Por Mare Cabrera
Lily estaba debajo de un banco en plena calle. La vi de puro milagro. Chiquita, encorajinada, mostraba su peor cara. Una vez me fijé bien, pude ver las pulgas caminando por su cara, los temblores por el frío y el miedo y unos grandes ojos verdes cubiertos de legañas y llorosos. Saqué un pañuelo e intenté cogerla. No fue fácil. Huía, salvaje y agresiva. Me di cuenta entonces de que le faltaba una pata trasera. Negra y coja. “No la querrá nadie”, pensé.
Una vez en mi casa, tampoco se tranquilizó. Corría asustada y escurridiza, hasta que se cansó. Dormida esa noche conmigo, la apretaba contra mi corazón para relajarla. Aún así, no probó bocado en días y le disgustaba el contacto físico. Lloraba por las noches y eligió como refugio la cesta de las trabas para tender la ropa. No se movía de ahí.
El veterinario me explicó que tenía infecciones varias, en los oídos, los ojos...incluso lombrices. Una vez tratadas, empecé a buscar con quién podía dejarla.
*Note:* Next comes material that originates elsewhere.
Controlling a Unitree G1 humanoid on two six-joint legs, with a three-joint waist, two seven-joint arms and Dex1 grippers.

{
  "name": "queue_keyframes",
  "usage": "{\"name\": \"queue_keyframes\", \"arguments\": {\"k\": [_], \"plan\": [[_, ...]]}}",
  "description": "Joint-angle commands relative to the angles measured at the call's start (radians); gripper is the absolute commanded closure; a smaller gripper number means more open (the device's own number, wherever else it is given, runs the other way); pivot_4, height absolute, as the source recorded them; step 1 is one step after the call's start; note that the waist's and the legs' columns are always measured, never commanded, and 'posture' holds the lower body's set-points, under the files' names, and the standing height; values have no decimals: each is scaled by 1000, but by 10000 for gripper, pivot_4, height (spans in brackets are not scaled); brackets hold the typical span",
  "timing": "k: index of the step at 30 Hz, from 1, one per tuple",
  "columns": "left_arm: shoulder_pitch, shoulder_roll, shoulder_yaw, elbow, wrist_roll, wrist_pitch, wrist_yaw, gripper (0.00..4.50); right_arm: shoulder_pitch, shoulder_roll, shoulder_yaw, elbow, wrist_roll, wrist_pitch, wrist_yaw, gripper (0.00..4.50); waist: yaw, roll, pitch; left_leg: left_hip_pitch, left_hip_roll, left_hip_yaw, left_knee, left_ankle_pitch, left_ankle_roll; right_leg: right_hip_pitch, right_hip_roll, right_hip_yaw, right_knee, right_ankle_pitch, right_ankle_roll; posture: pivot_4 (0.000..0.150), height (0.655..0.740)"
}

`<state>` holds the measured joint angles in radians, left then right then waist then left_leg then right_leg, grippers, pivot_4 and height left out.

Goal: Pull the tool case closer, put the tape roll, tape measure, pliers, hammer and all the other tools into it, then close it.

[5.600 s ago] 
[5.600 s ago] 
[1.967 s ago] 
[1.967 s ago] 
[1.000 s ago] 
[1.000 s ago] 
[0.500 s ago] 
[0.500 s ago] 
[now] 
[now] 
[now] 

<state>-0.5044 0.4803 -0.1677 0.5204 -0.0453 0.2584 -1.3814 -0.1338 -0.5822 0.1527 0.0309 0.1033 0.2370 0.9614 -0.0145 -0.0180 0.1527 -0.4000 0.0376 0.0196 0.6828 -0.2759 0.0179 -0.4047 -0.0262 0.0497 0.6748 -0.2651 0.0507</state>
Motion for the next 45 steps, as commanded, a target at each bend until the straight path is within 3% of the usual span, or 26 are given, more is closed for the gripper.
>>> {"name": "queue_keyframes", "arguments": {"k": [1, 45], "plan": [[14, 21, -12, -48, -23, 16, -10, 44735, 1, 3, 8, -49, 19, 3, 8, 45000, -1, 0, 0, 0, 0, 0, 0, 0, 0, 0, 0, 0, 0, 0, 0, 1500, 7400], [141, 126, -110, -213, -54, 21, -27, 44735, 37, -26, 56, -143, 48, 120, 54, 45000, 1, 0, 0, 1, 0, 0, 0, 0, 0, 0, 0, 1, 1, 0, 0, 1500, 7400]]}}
Soy alérgica a los gatos.
Un día, mientras hacía limpieza general, me di cuenta de que llevaba rato que no veía a Lily. La llamé, la busqué por la casa, toqué a los vecinos, bajé a la calle...Tras dos horas desesperada, me acosté en la cama pensando que no la vería más. De pronto, escuché un ruido que venía de la cómoda. Abrí los cajones y en el último, en un rincón, desperezándose de una gran siesta, con sus grandes ojos verdes, sana y salva, estaba ella, de pelo azabache, brillante y curiosa, coqueta en los andares y gestos. Mi Lily, el mejor regalo de navidad… aunque Lusa, mi perra, no está muy de acuerdo: ahora tiene que compartirme. Con todo, feita y sin raza conocida, me espera en la puerta de casa con la gata cuando llego. Ambas me saludan igual de contentas.
Sólo un 30% por ciento de los animales que se adoptan son recogidos en perreras. En estas fechas estaría bien dejar de lado el pedigrí, les invito a ello.
Una adoptante encantada con sus niñas de cuatro y tres patas.